Return each line of the listing below, unchanged, and omit the images.

╔══

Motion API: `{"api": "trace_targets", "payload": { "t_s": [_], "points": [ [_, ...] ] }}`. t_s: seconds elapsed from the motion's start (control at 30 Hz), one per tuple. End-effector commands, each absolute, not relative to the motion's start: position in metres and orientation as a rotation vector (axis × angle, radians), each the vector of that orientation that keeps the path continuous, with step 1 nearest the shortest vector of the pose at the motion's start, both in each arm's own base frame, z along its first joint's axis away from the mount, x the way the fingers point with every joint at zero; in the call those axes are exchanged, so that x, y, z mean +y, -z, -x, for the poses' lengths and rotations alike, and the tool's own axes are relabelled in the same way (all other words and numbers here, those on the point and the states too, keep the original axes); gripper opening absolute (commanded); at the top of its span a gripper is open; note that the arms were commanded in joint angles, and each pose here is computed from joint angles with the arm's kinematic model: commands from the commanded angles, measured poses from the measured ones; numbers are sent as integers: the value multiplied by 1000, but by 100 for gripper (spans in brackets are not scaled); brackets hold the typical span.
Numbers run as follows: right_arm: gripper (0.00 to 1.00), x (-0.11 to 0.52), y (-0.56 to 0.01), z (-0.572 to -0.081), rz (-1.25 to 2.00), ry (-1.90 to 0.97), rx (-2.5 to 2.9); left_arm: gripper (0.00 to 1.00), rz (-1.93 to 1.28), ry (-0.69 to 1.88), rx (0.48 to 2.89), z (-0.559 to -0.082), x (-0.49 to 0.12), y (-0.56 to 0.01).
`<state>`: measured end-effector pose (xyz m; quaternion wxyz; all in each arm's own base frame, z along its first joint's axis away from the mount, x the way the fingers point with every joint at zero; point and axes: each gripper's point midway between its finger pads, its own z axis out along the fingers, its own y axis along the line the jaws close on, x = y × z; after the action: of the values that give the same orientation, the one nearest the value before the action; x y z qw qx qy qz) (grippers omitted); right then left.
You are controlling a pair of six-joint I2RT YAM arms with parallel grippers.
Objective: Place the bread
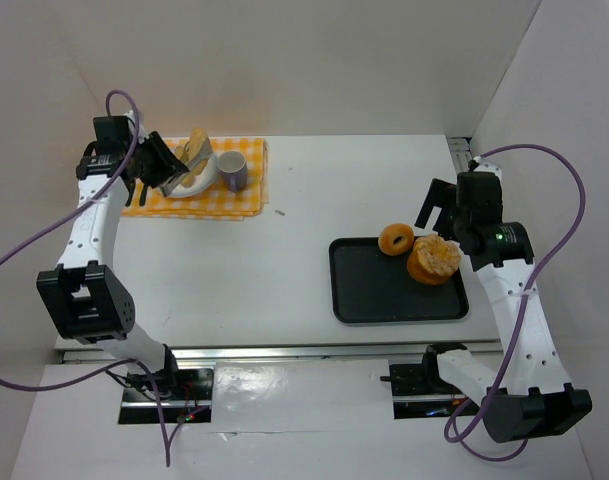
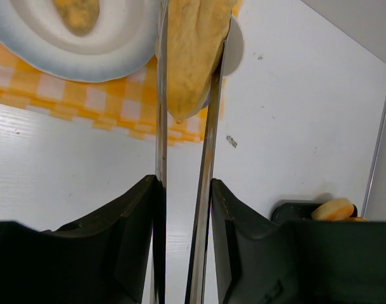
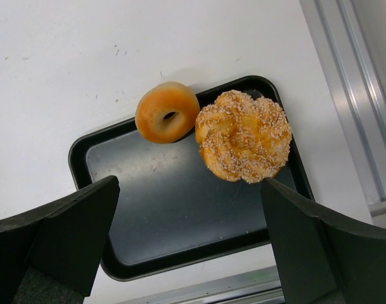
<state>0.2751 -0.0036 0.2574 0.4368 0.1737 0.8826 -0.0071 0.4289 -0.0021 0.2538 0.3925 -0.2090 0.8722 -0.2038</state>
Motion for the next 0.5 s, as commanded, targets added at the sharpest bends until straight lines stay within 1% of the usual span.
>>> {"api": "trace_targets", "payload": {
  "t_s": [0.0, 0.1, 0.2, 0.37, 0.47],
  "points": [
    [100, -7, -270, -282, -433, 30, 2159, 36, 504, 564, 2127, -459, -8, -271],
    [100, -7, -273, -282, -433, 27, 2150, 36, 513, 482, 2112, -480, 7, -265],
    [100, -7, -271, -284, -433, 30, 2159, 36, 541, 442, 2124, -490, 14, -254],
    [100, -7, -271, -284, -433, 30, 2159, 36, 559, 405, 2127, -510, 27, -234],
    [100, -6, -266, -287, -434, 36, 2179, 39, 580, 394, 2163, -517, 30, -213]
  ]
}}
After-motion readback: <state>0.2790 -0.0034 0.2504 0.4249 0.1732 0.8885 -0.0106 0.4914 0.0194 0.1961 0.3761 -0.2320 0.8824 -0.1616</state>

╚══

▶ [The answer]
Motion API: `{"api": "trace_targets", "payload": { "t_s": [_], "points": [ [_, ...] ] }}`. t_s: seconds elapsed from the motion's start (control at 30 Hz), one per tuple. End-effector commands, each absolute, not relative to the motion's start: position in metres and orientation as a rotation vector (axis × angle, radians), each the vector of that orientation that keeps the path continuous, with step 1 nearest the shortest vector of the pose at the motion's start, both in each arm's own base frame, z along its first joint's axis away from the mount, x the way the fingers point with every joint at zero; in the call those axes are exchanged, so that x, y, z mean +y, -z, -x, for the poses' lengths and rotations alike, and the tool's own axes are relabelled in the same way (all other words and numbers here, those on the point and the states too, keep the original axes); gripper opening absolute (commanded); at the top of its span a gripper is open; note that the arms were commanded in joint angles, and each pose here is computed from joint angles with the arm's kinematic model: commands from the commanded angles, measured poses from the measured ones; numbers are sent as integers: the value multiplied by 1000, but by 100 for gripper (spans in brackets are not scaled); brackets hold the typical span.
Numbers run as follows: right_arm: gripper (0.00 to 1.00), x (-0.11 to 0.52), y (-0.56 to 0.01), z (-0.572 to -0.081), rz (-1.25 to 2.00), ry (-1.90 to 0.97), rx (-2.5 to 2.9); left_arm: gripper (0.00 to 1.00), rz (-1.93 to 1.28), ry (-0.69 to 1.88), rx (0.48 to 2.89), z (-0.559 to -0.082), x (-0.49 to 0.12), y (-0.56 to 0.01).
`<state>`: measured end-effector pose (xyz m; quaternion wxyz; all in each arm's own base frame, z along its first joint's axis away from the mount, x the way the fingers point with every joint at zero; point and axes: each gripper's point midway between its finger pads, its own z axis out along the fingers, its own y axis along the line the jaws close on, x = y × z; after the action: of the values that give the same orientation, the one nearest the value before the action; x y z qw qx qy qz) (grippers omitted); right then left.
You are controlling a pair of six-joint I2RT YAM arms with parallel grippers.
Objective: Place the bread
<state>0.2751 -0.0036 0.2574 0.4368 0.1737 0.8826 -0.0071 0.4289 -0.0021 0.2538 0.3925 -0.2090 0.8722 -0.2038</state>
Motion for the next 0.5 s, as commanded, targets added at the sharpest bends until straight lines stay within 1% of the usual span.
>>> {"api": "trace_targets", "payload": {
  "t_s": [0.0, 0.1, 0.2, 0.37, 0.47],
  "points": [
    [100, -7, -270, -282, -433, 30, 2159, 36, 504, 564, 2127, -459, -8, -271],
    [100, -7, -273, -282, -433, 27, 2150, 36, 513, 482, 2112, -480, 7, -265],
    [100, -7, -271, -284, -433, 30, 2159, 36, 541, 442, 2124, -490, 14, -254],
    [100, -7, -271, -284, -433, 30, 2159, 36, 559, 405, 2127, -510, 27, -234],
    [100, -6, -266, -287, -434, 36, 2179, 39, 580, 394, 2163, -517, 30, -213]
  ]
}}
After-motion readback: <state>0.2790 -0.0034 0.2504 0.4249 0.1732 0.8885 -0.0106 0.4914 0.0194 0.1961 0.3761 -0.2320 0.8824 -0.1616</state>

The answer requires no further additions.